Note
Go to the end to download the full example code.
Investigation of several choice models
Investigate several choice models:
logit
nested logit with two nests: public and private transportation
nested logit with two nests existing and future modes
for a total of 3 specifications. See Bierlaire and Ortelli (2023).
- author:
Michel Bierlaire, EPFL
- date:
Fri Jul 14 09:47:21 2023
import biogeme.biogeme as bio
import biogeme.biogeme_logging as blog
from biogeme import models
from biogeme.expressions import Beta
from biogeme.catalog import Catalog
from biogeme.nests import OneNestForNestedLogit, NestsForNestedLogit
from biogeme.results import compile_estimation_results, pareto_optimal
from IPython.core.display_functions import display
from biogeme.data.swissmetro import (
read_data,
CHOICE,
SM_AV,
CAR_AV_SP,
TRAIN_AV_SP,
TRAIN_TT_SCALED,
TRAIN_COST_SCALED,
SM_TT_SCALED,
SM_COST_SCALED,
CAR_TT_SCALED,
CAR_CO_SCALED,
)
logger = blog.get_screen_logger(level=blog.INFO)
Parameters to be estimated
ASC_CAR = Beta('ASC_CAR', 0, None, None, 0)
ASC_TRAIN = Beta('ASC_TRAIN', 0, None, None, 0)
B_TIME = Beta('B_TIME', 0, None, None, 0)
B_COST = Beta('B_COST', 0, None, None, 0)
Definition of the utility functions
V1 = ASC_TRAIN + B_TIME * TRAIN_TT_SCALED + B_COST * TRAIN_COST_SCALED
V2 = B_TIME * SM_TT_SCALED + B_COST * SM_COST_SCALED
V3 = ASC_CAR + B_TIME * CAR_TT_SCALED + B_COST * CAR_CO_SCALED
Associate utility functions with the numbering of alternatives
V = {1: V1, 2: V2, 3: V3}
Associate the availability conditions with the alternatives
av = {1: TRAIN_AV_SP, 2: SM_AV, 3: CAR_AV_SP}
Definition of the logit model. This is the contribution of each observation to the log likelihood function.
logprob_logit = models.loglogit(V, av, CHOICE)
Nested logit model: nest with existing alternatives.
mu_existing = Beta('mu_existing', 1, 1, 10, 0)

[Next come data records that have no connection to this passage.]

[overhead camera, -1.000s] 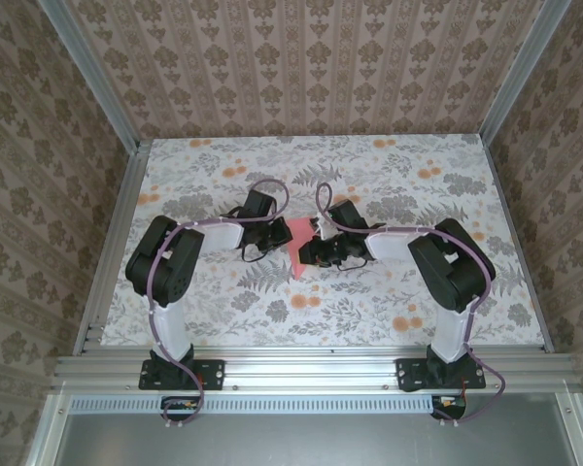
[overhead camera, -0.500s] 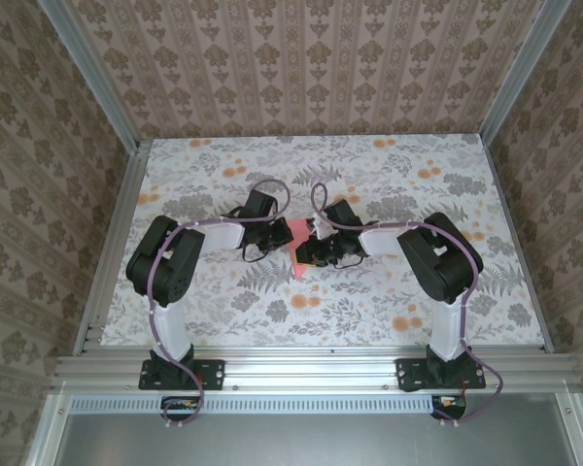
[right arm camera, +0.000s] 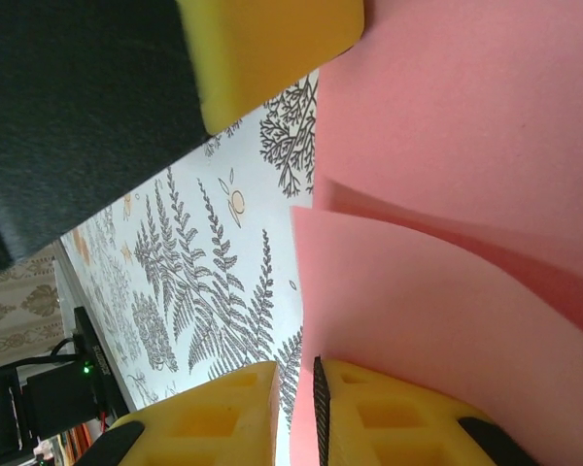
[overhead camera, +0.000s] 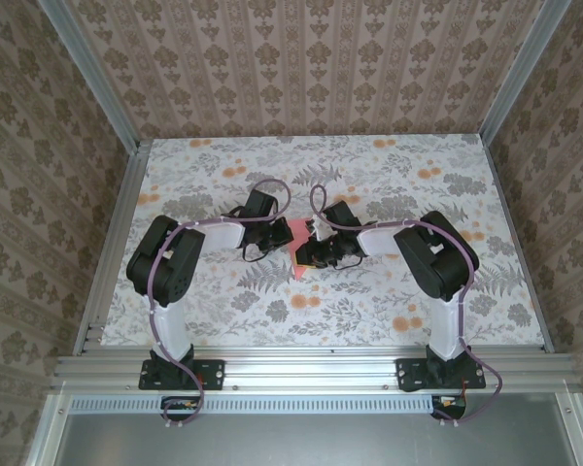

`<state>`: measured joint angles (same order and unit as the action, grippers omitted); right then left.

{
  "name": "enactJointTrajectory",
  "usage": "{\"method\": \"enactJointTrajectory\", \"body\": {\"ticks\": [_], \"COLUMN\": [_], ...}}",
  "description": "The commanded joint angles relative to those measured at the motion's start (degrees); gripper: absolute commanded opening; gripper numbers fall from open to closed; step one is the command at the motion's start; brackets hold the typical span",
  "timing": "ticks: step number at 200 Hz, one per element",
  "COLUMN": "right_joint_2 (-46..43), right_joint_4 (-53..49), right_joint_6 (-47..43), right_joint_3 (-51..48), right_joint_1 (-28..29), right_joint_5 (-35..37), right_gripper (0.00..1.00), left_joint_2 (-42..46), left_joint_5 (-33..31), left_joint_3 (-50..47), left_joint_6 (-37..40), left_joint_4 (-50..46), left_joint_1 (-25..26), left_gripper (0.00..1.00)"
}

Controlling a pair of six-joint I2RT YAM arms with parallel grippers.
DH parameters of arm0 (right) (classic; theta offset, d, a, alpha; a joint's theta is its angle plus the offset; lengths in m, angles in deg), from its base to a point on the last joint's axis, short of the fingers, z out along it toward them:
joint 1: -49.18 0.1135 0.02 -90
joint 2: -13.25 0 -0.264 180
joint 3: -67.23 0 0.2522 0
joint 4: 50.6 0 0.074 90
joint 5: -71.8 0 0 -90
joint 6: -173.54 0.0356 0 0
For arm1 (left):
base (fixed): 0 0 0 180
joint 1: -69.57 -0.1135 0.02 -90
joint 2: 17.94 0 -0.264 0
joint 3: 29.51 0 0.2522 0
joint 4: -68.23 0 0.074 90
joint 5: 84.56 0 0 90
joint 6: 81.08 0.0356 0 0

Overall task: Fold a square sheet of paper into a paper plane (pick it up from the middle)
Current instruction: Third fold the triangle at the center of the table.

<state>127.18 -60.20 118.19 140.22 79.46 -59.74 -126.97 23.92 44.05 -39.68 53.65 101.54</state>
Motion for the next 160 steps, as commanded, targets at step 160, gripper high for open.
{"method": "enactJointTrajectory", "body": {"ticks": [160], "right_joint_2": [1.86], "right_joint_4": [-7.25], "right_joint_6": [0.79], "right_joint_3": [1.77], "right_joint_1": [0.3], "right_joint_5": [4.05], "right_gripper": [0.14], "left_joint_2": [4.12], "left_joint_5": [-2.84], "left_joint_3": [3.45], "left_joint_6": [2.72], "left_joint_4": [-5.7], "left_joint_1": [0.74], "left_gripper": [0.19]}}
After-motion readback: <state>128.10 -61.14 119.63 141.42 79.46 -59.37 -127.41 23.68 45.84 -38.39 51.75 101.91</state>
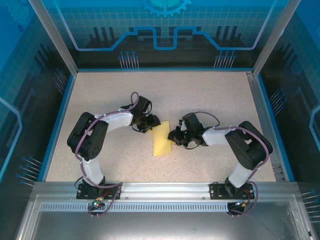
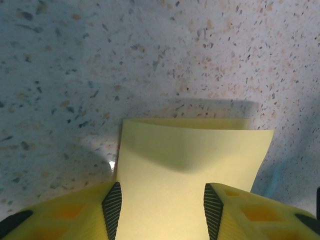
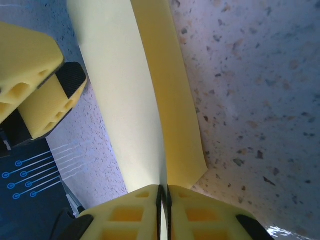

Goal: Fold a paper plane with a square sheet of paper (pick it up from the middle)
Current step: Rotate the paper at the center of the table.

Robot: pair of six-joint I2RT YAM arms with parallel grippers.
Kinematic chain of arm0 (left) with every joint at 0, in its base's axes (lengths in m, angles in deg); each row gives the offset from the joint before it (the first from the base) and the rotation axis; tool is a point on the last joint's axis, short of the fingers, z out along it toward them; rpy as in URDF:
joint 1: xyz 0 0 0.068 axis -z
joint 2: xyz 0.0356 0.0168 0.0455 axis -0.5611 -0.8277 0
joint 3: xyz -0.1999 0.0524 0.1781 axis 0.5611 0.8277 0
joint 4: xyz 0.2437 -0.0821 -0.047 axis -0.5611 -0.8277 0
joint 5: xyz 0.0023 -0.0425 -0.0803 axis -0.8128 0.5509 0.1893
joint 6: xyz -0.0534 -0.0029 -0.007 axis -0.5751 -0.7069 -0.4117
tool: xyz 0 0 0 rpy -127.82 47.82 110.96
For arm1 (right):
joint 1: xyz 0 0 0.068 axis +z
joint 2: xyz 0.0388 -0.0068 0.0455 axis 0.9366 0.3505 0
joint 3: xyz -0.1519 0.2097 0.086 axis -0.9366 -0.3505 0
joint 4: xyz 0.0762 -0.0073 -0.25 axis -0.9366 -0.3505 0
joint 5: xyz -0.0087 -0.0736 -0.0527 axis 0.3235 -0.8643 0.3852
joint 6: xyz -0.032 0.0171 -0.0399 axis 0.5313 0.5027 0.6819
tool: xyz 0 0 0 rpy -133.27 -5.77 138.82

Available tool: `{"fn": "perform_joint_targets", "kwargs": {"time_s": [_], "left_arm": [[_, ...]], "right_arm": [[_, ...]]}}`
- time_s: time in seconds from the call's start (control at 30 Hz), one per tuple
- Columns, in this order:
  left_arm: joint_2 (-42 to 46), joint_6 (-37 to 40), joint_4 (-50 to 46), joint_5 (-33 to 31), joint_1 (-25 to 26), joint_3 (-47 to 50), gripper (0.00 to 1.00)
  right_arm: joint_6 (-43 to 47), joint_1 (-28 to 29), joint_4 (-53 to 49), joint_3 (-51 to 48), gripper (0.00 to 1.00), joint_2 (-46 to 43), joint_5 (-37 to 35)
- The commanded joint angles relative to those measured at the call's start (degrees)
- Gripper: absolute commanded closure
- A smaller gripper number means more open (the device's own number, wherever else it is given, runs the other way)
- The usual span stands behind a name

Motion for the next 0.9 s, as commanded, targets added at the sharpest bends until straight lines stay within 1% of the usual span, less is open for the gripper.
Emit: {"fn": "perform_joint_targets", "kwargs": {"time_s": [0.0,0.1,0.23,0.43,0.57,0.67,0.87], "left_arm": [[-1.79,0.87,0.79,3.03,0.71,-2.95,0.51],[-2.54,1.65,0.29,3.09,0.94,-4.35,0.52],[-3.34,3.16,-0.9,2.87,0.91,-5.99,0.52],[-5.2,4.8,-1.6,3.77,0.92,-8.08,0.52],[-5.19,5.08,-1.53,4.02,0.89,-8.16,0.52],[-2.95,5.01,-1.15,3.39,0.95,-7.07,0.52],[2.31,4.51,-2.85,-1.82,0.89,-4.36,0.49]], "right_arm": [[-1.33,0.65,1.26,-0.86,0.85,0.06,-0.27],[0.45,0.22,0.43,-0.29,0.79,-0.11,0.45],[5.1,-1.42,-2.84,1.29,0.73,-0.36,3.46],[11.62,-3.87,-5.85,5.19,0.71,2.18,10.01],[13.69,-4.32,-7.75,7.82,0.7,4.42,11.32],[15.09,-4.54,-8.26,9.23,0.71,6.42,12.13],[17.77,-5.49,-9.21,11.22,0.78,9.7,13.74]]}}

existing = OneNestForNestedLogit(
nest_param=mu_existing, list_of_alternatives=[1, 3], name='Existing'
)
nests_existing = NestsForNestedLogit(choice_set=list(V), tuple_of_nests=(existing,))
logprob_nested_existing = models.lognested(V, av, nests_existing, CHOICE)
The following elements do not appear in any nest and are assumed each to be alone in a separate nest: {2}. If it is not the intention, check the assignment of alternatives to nests.
Nested logit model: nest with public transportation alternatives.
mu_public = Beta('mu_public', 1, 1, 10, 0)
public = OneNestForNestedLogit(
nest_param=mu_public, list_of_alternatives=[1, 2], name='Public'
)
nests_public = NestsForNestedLogit(choice_set=list(V), tuple_of_nests=(public,))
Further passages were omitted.